▶ [WHAT NEEDS TO BE DONE] Using the listing below, print exactly everything from the line with "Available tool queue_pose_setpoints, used" down to the line with "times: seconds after", both included, and nothing more.

▶ [DATA SECTION]
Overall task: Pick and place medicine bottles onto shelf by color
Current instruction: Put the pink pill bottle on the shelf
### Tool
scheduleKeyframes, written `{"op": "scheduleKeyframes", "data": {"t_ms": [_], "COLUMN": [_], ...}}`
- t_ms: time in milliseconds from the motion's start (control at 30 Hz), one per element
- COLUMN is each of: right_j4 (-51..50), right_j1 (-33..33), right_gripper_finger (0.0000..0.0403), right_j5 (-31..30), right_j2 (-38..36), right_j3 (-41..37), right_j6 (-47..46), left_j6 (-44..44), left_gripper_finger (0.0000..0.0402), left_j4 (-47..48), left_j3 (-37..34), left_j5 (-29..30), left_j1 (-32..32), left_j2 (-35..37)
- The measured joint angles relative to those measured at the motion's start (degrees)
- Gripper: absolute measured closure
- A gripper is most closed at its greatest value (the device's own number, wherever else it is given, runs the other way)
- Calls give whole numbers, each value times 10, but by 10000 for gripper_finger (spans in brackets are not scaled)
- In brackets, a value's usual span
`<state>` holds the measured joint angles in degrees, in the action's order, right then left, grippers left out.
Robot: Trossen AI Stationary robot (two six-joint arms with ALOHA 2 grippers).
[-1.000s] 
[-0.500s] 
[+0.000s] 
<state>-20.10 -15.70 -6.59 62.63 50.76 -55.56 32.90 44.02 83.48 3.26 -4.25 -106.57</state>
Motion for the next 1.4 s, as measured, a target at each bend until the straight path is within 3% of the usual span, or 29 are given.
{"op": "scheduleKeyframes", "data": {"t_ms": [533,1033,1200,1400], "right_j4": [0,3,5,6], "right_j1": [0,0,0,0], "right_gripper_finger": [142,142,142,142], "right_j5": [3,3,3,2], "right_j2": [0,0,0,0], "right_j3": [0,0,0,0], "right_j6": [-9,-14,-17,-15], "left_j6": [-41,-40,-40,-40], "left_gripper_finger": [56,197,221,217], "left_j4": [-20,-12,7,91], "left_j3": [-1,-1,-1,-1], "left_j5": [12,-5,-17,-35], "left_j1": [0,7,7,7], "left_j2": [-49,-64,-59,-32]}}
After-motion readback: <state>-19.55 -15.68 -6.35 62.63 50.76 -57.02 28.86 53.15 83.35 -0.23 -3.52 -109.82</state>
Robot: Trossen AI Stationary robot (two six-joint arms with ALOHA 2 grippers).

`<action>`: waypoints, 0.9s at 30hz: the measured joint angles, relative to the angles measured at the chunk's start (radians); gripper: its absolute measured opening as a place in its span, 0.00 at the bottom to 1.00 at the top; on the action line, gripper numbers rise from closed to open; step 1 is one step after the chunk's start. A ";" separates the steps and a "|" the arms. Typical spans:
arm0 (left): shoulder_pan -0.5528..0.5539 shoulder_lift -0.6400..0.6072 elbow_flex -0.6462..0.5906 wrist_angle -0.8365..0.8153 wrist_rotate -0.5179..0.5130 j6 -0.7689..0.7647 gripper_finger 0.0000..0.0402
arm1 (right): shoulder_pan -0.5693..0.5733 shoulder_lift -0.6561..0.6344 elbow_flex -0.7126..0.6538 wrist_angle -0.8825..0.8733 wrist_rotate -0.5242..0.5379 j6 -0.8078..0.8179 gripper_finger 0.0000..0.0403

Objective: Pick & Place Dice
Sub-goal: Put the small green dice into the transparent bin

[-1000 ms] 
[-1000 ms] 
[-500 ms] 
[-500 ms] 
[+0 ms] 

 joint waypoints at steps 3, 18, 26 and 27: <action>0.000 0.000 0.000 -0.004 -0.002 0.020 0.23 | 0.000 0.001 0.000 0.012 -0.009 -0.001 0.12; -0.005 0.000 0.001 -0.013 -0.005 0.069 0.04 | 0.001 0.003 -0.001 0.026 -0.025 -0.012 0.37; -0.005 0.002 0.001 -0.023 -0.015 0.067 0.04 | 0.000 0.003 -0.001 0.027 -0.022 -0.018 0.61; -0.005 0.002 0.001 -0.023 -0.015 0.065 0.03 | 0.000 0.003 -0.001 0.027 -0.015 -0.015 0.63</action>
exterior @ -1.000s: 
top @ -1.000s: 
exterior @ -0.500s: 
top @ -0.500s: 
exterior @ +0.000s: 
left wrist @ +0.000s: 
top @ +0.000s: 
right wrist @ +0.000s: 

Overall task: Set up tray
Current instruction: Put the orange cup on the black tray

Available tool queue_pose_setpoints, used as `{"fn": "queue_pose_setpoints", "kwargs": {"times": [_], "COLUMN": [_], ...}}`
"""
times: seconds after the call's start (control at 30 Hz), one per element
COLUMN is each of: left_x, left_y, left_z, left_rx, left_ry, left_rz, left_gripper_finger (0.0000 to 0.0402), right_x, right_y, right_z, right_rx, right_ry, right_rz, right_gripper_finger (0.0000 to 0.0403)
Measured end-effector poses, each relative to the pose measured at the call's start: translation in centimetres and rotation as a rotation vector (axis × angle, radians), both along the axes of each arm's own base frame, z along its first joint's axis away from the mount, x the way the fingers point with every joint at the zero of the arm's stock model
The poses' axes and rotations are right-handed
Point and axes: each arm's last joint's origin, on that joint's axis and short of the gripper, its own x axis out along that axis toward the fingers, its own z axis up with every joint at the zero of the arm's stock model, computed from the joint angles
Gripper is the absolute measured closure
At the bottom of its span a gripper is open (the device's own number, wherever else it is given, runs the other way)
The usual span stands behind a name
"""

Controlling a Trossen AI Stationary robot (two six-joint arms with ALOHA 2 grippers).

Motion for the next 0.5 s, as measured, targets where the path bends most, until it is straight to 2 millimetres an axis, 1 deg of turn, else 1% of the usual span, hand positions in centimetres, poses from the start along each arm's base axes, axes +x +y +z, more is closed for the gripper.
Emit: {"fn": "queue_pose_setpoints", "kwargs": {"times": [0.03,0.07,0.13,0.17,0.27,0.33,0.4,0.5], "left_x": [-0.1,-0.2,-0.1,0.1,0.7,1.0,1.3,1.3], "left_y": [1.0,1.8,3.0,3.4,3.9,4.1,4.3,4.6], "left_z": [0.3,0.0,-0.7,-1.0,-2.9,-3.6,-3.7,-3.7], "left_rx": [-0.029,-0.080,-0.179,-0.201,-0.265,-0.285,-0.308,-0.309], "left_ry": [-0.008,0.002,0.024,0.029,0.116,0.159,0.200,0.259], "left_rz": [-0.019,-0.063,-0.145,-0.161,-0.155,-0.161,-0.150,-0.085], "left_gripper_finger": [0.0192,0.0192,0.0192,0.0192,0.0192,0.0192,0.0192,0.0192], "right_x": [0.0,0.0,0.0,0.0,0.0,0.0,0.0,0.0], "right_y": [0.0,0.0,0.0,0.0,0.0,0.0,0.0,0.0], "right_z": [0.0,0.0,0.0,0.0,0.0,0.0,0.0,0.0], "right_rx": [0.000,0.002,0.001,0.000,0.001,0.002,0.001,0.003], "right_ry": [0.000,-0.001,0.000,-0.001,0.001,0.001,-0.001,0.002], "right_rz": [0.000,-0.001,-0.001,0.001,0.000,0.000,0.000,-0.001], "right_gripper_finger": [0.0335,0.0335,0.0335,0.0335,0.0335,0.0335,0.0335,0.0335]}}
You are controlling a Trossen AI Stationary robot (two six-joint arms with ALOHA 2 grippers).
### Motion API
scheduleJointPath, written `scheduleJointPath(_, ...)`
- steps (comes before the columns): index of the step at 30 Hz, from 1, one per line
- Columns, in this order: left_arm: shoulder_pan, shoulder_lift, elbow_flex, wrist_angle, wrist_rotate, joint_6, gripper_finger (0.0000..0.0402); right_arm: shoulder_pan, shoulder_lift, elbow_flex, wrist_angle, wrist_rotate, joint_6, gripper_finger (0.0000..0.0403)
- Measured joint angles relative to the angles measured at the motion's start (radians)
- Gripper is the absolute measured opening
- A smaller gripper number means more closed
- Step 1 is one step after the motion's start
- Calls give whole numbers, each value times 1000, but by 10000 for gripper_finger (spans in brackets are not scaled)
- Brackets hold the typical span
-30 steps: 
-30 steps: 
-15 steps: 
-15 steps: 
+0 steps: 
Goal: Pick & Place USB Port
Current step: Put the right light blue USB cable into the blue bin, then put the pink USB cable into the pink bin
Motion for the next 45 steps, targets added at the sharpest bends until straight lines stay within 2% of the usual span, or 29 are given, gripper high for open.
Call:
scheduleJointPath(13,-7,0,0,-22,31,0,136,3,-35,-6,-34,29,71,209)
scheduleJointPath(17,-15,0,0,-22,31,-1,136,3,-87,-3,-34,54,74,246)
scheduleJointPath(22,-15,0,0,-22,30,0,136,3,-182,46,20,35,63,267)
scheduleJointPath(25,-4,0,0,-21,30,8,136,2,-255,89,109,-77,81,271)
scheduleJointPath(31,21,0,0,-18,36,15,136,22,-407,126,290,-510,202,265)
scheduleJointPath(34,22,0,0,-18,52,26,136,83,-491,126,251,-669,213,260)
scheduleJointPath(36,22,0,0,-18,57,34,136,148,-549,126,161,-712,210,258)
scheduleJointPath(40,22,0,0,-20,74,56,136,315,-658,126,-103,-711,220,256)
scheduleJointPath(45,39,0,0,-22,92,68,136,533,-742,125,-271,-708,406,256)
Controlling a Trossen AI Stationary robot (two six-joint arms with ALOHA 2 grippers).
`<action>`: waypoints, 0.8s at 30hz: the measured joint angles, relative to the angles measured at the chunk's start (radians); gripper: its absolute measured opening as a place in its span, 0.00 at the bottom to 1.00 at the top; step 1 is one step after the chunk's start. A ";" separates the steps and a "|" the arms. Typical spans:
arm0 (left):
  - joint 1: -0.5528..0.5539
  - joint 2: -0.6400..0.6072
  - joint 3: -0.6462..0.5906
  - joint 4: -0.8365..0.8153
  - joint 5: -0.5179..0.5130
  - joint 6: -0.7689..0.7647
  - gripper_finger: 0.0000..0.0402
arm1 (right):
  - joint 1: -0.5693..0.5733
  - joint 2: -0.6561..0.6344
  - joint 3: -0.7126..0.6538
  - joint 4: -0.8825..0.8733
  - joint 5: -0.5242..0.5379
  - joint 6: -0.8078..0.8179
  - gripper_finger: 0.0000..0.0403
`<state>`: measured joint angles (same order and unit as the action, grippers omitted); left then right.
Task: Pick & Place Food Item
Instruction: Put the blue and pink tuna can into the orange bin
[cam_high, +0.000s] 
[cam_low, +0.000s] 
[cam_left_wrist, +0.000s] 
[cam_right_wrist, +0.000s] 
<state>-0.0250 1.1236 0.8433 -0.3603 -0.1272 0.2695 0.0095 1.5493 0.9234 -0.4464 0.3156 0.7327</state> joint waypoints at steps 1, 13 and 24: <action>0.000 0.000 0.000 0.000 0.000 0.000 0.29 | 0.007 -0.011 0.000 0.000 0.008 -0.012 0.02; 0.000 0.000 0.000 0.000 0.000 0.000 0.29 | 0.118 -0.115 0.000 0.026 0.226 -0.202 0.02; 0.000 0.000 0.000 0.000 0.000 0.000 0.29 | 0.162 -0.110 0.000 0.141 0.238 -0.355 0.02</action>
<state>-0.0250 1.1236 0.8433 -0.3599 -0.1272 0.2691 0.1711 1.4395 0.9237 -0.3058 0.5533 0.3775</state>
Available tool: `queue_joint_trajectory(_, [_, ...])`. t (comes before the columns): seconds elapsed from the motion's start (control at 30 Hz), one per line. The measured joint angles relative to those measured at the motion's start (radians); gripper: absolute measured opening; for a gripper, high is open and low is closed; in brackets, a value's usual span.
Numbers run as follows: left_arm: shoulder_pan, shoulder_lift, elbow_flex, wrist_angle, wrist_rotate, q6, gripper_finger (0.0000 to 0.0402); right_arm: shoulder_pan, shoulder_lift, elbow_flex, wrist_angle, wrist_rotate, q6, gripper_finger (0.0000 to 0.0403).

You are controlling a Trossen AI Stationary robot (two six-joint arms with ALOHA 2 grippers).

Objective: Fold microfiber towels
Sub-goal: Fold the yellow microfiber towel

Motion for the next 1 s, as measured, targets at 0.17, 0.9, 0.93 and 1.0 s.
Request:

▶ [REPLY TO THE EXERCISE]
Available tool queue_pose_setpoints, used as `{"fn": "queue_pose_setpoints", "kwargs": {"times": [_], "COLUMN": [_], ...}}`
"""
times: seconds after the call's start (control at 30 Hz), one per element

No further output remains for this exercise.